[Supplied information]:
++++++++

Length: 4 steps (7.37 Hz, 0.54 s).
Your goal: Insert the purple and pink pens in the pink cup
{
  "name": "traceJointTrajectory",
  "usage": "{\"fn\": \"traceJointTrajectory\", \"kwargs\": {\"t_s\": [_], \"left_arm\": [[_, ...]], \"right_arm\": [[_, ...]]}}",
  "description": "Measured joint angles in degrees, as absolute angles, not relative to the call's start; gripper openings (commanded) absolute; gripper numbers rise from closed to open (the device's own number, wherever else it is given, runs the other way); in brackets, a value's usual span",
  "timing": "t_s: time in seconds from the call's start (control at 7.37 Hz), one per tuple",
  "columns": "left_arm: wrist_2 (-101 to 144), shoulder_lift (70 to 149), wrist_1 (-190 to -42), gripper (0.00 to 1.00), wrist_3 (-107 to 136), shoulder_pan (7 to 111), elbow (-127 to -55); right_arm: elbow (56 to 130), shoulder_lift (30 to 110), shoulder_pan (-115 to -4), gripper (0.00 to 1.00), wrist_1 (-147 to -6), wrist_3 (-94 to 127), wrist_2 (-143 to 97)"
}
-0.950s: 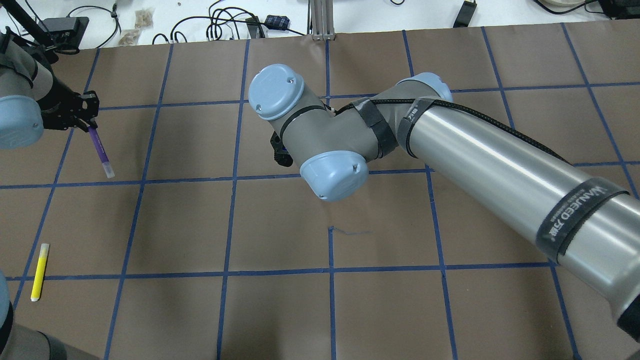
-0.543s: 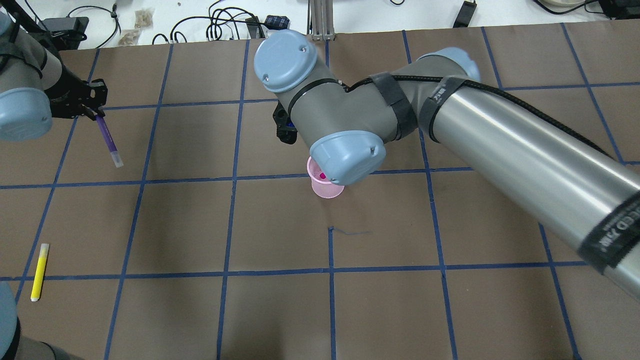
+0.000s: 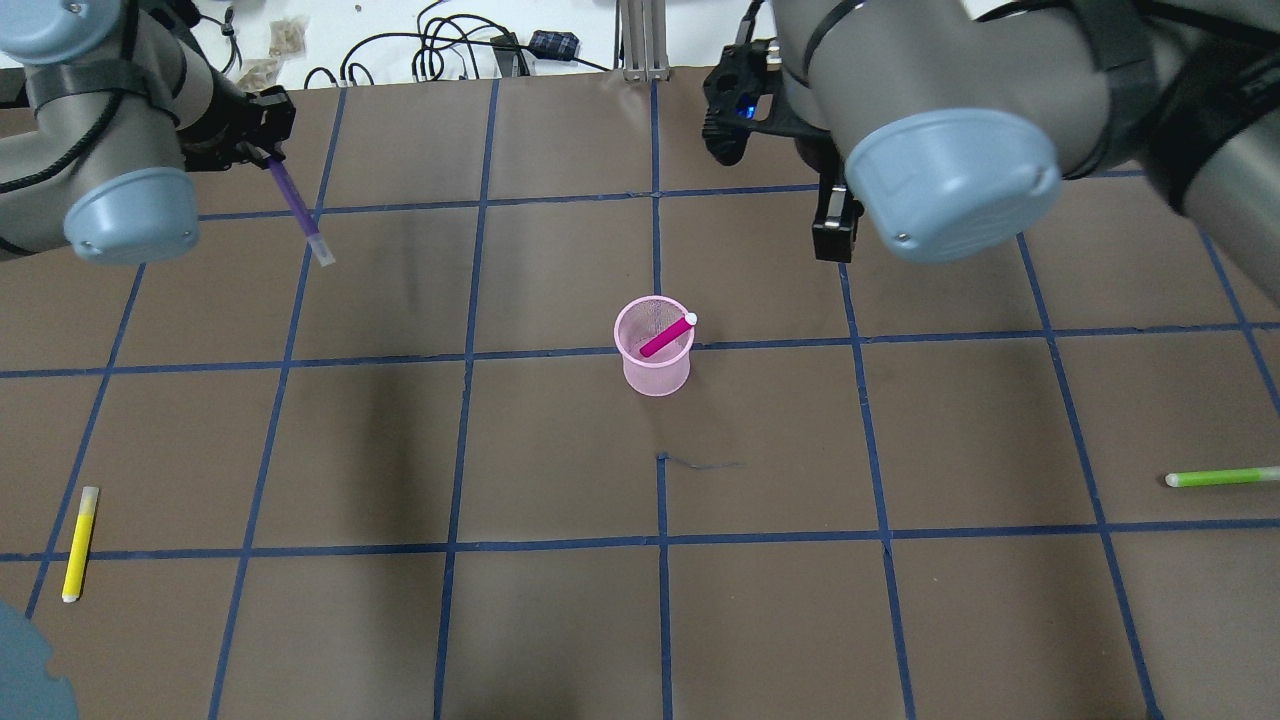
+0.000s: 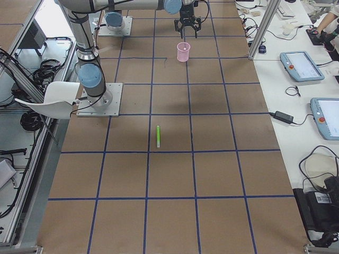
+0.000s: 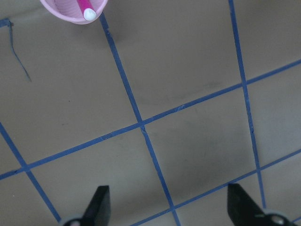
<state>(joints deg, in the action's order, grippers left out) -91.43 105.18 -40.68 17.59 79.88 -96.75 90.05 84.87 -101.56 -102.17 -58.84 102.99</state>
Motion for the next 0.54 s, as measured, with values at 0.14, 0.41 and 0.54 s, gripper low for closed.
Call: {"fn": "traceJointTrajectory", "kwargs": {"t_s": [0.14,0.41,0.54], "left_arm": [[-91.70,104.97,-37.76,0.00,22.28,84.51,-97.03],[-93.82,105.88,-32.49,0.00,30.59,92.83,-97.83],[-95.18,106.47,-30.80,0.00,33.72,96.24,-98.35]], "right_arm": [[90.57,87.29,-97.96,1.00,-100.63,-58.55,99.32],[91.19,90.93,-92.38,1.00,-97.05,-53.20,93.80],[91.27,92.28,-90.93,1.00,-95.99,-45.76,93.00]]}}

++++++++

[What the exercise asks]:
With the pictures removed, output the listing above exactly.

[Problem solution]:
Length: 4 steps (7.37 Hz, 0.54 s).
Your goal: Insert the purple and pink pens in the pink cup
{
  "name": "traceJointTrajectory",
  "usage": "{\"fn\": \"traceJointTrajectory\", \"kwargs\": {\"t_s\": [_], \"left_arm\": [[_, ...]], \"right_arm\": [[_, ...]]}}",
  "description": "Measured joint angles in degrees, as absolute angles, not relative to the call's start; gripper openings (commanded) absolute; gripper numbers rise from closed to open (the device's own number, wherever else it is given, runs the other way); in brackets, a value's usual span",
  "timing": "t_s: time in seconds from the call's start (control at 7.37 Hz), one per tuple",
  "columns": "left_arm: wrist_2 (-101 to 144), shoulder_lift (70 to 149), wrist_1 (-190 to -42), gripper (0.00 to 1.00), wrist_3 (-107 to 136), shoulder_pan (7 to 111), elbow (-127 to -55); right_arm: elbow (56 to 130), shoulder_lift (30 to 110), shoulder_pan (-115 to -4), gripper (0.00 to 1.00), wrist_1 (-147 to -6), wrist_3 (-94 to 127), wrist_2 (-143 to 97)"
}
-0.950s: 
-0.543s: 
+0.000s: 
+0.000s: 
+0.000s: 
<state>(joints deg, in the action's order, grippers left out) -91.43 105.18 -40.68 17.59 79.88 -96.75 90.05 84.87 -101.56 -102.17 -58.84 102.99</state>
Motion for the next 0.54 s, as measured, with values at 0.14, 0.41 and 0.54 s, gripper low for closed.
Call: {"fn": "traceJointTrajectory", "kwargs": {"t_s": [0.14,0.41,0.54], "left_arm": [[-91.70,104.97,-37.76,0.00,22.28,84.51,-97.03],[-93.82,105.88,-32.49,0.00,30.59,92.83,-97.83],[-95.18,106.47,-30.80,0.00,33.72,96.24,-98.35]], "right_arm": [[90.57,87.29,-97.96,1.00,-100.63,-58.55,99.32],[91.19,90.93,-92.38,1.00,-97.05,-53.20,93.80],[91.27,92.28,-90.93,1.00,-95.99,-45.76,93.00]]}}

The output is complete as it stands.